Treatment: What the Prosthodontist Does vs. Other Specialists
Here, the distinction is critical. The prosthodontist personally performs: preparation (tooth reduction) of hard dental tissues for crowns or inlays/onlays; impression taking (scanning); try-in of frameworks and finished restorations; cementation of prostheses with permanent cement; adjustment of removable dentures intraorally; relining. The prosthodontist does not perform: tooth extractions, incision and drainage of abscesses, caries treatment, endodontics (root canal treatment), surgical implant placement. However, the prosthodontist plans the implant position long before the surgery. Using CBCT and virtual modeling, they fabricate a surgical guide — a template that directs the surgeon to place the implant precisely in the pre-planned position. This is called prosthetically-driven implantology, and it has been mandatory in Spain since 2023. The prosthodontist also provides author follow-up: after the final cementation, the patient remains under the dispensary care of their prosthodontist, who monitors hygiene and the prosthesis condition at 3, 6, and 12 months.
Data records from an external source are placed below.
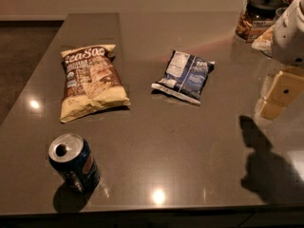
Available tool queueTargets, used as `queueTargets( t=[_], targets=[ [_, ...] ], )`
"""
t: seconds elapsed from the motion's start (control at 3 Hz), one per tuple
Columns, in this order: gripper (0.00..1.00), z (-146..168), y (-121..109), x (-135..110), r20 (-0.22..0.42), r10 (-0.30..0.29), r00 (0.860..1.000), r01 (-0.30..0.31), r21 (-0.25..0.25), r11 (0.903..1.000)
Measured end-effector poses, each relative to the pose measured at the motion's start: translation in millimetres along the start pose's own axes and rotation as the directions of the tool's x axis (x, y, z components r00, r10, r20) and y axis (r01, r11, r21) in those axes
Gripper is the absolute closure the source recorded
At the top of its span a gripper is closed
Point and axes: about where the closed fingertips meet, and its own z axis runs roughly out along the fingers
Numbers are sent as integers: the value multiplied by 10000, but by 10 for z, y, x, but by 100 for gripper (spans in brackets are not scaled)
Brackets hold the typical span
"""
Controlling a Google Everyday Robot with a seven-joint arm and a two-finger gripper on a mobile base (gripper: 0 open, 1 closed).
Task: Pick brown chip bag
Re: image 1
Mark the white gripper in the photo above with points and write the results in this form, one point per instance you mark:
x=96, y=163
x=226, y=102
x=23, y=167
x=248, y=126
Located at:
x=290, y=42

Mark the brown and yellow chip bag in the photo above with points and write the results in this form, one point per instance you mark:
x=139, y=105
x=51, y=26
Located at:
x=92, y=82

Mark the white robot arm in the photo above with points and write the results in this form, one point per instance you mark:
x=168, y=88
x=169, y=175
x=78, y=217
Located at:
x=264, y=43

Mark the blue and white snack bag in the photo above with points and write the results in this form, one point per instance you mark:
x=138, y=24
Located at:
x=185, y=77

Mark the clear glass container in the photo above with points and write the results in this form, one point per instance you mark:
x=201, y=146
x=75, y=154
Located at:
x=279, y=12

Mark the glass jar with black lid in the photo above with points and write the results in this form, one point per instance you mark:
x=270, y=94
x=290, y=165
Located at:
x=257, y=17

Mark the blue soda can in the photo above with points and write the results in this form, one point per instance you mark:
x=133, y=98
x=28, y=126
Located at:
x=71, y=157

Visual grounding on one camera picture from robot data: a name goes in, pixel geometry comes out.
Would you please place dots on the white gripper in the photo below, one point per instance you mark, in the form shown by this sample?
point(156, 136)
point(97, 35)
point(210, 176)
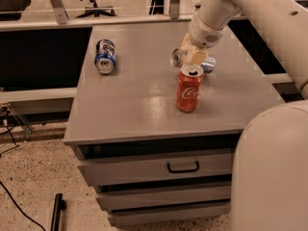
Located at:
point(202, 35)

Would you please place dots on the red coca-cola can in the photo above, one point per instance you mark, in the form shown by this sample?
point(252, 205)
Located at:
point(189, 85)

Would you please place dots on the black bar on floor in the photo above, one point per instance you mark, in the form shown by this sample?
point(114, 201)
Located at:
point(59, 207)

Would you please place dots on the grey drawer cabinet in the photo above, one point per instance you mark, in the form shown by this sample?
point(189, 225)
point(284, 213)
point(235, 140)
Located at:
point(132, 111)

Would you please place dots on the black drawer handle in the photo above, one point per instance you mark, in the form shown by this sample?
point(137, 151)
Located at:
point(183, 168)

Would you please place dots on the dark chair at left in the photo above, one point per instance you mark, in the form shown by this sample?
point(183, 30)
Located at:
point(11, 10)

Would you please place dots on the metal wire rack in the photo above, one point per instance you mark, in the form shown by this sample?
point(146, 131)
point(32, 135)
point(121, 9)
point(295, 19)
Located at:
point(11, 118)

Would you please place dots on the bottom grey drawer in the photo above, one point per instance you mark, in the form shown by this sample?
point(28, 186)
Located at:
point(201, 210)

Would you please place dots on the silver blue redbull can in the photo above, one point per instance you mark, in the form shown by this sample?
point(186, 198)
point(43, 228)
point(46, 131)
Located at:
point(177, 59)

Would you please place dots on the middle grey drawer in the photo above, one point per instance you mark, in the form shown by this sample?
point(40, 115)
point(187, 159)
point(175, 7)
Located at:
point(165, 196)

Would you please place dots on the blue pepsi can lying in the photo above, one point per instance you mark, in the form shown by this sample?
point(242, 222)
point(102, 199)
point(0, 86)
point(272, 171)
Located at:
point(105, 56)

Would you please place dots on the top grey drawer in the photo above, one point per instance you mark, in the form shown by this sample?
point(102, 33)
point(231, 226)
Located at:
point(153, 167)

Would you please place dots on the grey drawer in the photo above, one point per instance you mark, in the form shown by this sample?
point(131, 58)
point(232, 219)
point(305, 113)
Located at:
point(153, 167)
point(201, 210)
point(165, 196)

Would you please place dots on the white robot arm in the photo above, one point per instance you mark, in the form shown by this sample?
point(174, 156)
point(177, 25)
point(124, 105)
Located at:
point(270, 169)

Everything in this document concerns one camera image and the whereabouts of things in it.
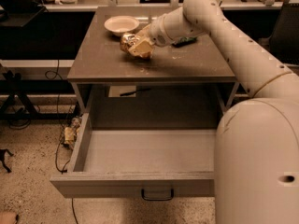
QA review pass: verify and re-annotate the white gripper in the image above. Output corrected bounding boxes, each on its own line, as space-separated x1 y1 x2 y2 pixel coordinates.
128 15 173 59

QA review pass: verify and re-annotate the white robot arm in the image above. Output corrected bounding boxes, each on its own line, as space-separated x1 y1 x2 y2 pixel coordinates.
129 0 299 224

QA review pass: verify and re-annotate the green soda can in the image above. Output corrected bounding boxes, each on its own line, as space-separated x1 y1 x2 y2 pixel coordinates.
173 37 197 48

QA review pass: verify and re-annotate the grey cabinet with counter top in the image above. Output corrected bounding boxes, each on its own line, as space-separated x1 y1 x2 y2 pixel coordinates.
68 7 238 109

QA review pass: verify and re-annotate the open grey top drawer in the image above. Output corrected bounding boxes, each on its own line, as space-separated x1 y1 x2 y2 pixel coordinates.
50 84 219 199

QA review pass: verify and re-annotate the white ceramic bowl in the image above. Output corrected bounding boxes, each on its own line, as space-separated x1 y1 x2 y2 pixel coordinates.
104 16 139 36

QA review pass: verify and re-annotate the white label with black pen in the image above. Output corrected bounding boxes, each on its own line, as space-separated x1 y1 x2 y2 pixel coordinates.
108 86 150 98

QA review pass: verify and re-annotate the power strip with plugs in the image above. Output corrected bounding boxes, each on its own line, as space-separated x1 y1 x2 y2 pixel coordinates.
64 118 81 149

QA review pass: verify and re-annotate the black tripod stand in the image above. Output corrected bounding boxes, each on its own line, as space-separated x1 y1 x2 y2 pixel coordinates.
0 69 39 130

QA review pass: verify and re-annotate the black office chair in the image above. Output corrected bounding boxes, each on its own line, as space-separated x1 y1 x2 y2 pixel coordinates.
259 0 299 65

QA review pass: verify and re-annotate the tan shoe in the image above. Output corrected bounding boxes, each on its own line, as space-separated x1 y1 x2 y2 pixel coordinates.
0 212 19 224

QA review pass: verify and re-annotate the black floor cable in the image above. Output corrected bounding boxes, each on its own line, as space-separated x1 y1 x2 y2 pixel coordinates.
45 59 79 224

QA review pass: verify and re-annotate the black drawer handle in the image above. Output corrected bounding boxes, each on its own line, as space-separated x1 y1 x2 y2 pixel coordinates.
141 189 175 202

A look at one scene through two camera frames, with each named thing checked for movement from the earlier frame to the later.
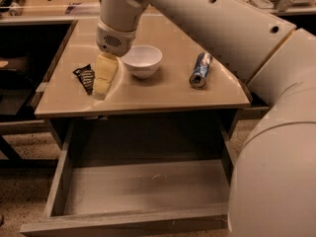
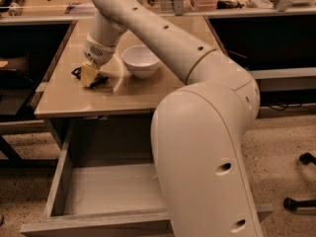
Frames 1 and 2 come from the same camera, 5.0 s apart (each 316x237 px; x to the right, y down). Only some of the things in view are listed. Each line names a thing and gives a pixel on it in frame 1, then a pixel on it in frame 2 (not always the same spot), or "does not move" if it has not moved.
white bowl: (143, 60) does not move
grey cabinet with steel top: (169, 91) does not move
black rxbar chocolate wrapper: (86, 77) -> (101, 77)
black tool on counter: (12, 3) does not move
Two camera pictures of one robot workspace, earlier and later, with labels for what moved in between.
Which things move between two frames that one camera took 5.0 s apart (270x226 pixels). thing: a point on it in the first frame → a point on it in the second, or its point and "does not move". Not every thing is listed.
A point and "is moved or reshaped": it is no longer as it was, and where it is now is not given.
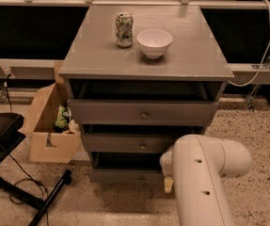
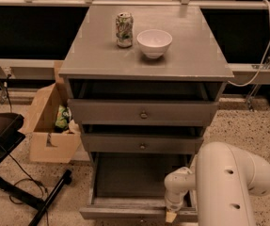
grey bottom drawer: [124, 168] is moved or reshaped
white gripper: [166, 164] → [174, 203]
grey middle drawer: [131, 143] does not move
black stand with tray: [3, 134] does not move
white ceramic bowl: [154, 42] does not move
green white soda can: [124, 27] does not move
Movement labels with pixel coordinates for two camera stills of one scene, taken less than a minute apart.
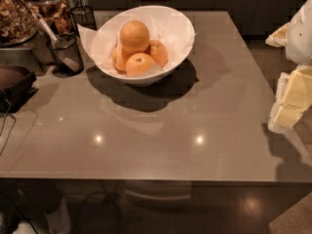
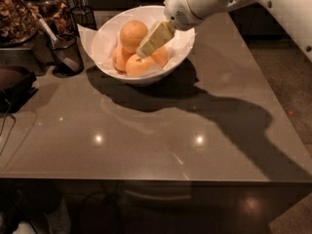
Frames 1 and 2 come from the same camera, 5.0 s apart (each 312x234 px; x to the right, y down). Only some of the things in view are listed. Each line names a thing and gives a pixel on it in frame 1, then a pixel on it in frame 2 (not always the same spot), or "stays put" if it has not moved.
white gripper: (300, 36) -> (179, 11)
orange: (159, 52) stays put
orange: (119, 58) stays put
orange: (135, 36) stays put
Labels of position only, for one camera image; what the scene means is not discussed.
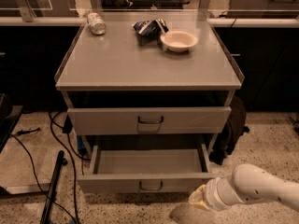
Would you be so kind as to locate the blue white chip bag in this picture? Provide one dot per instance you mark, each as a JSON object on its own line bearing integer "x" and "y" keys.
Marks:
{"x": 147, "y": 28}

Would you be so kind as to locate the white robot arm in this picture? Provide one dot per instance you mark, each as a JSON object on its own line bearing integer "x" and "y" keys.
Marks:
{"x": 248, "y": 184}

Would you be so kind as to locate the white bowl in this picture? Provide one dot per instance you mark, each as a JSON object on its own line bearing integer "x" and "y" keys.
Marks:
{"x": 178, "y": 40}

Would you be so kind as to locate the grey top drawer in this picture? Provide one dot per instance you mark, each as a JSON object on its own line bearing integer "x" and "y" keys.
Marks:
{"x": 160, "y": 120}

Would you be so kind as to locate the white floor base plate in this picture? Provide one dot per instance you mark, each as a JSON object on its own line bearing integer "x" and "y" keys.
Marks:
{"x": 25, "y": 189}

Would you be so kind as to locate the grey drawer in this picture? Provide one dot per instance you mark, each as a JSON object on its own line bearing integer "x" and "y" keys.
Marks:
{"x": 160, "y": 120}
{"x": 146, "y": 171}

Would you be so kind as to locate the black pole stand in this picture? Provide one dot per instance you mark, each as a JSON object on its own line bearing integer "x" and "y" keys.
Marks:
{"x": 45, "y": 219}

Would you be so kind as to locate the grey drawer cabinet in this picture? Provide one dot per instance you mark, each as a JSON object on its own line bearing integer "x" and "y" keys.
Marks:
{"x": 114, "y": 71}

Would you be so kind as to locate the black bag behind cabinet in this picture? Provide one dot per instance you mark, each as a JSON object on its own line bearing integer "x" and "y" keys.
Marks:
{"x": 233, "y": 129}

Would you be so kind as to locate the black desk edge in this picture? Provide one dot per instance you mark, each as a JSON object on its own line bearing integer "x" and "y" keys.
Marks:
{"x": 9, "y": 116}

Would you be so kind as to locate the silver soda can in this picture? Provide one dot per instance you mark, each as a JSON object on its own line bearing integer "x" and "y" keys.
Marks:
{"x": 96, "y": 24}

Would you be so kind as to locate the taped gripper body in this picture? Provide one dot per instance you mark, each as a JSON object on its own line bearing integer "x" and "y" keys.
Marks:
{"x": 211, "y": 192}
Prevention in Prosthodontics: Extending Restoration Longevity
The Spanish protocol for preventing prosthodontic complications is structured on three levels. Primary prevention: sound planning with the selection of biocompatible materials at the diagnostic stage. The prosthodontist is obliged to warn the patient: zirconium dioxide does not oxidize; metal-ceramics always oxidize; the difference is only a matter of time. Secondary prevention: hygiene instruction. Patients with crowns must use an oral irrigator and superfloss. For removable dentures, daily soaks with antiseptic cleansing tablets (Corega, Protefix) are mandatory. Tertiary prevention: regular relining. A removable partial denture, as bone resorption occurs, loses its fit against the mucosa. The Spanish protocol prescribes relining every 6 months during the first two years, then once a year. Failure to do so results in the denture rocking, traumatizing the mucosa, and accelerating jaw atrophy. The average service life of a removable partial denture with proper preventive care is 7–10 years; without it — 3–4 years.
Localization: The Spanish Specificity of Prosthodontic Practice
The work of a prosthodontist in Torrevieja has objective differences from practice in Moscow, London, or Berlin. Climatic factor. High humidity, average annual temperature of +19°C, and active sunshine 320 days a year — ideal conditions for the proliferation of Capnocytophaga and anaerobic flora. In patients permanently residing on the coast, the pH of oral fluid is shifted towards acidic (6.3–6.5 compared to the neutral 7.0 in continental Europe). This is a direct indication against the use of metals, favoring zirconia and high-strength ceramics. Demographic factor. Torrevieja is one of the largest hubs for immigration from Northern Europe to the South. The prosthodontists at Ap-denta daily encounter polymorbidity: osteoporosis, type 2 diabetes mellitus, and anticoagulant therapy in elderly patients. These conditions prolong implant osseointegration times and require more conservative tooth preparation protocols. Legal factor. Spain requires the prosthodontist to obtain mandatory informed consent, translated into the patient's native language. In Torrevieja, this includes English, German, French, Dutch, and Scandinavian languages.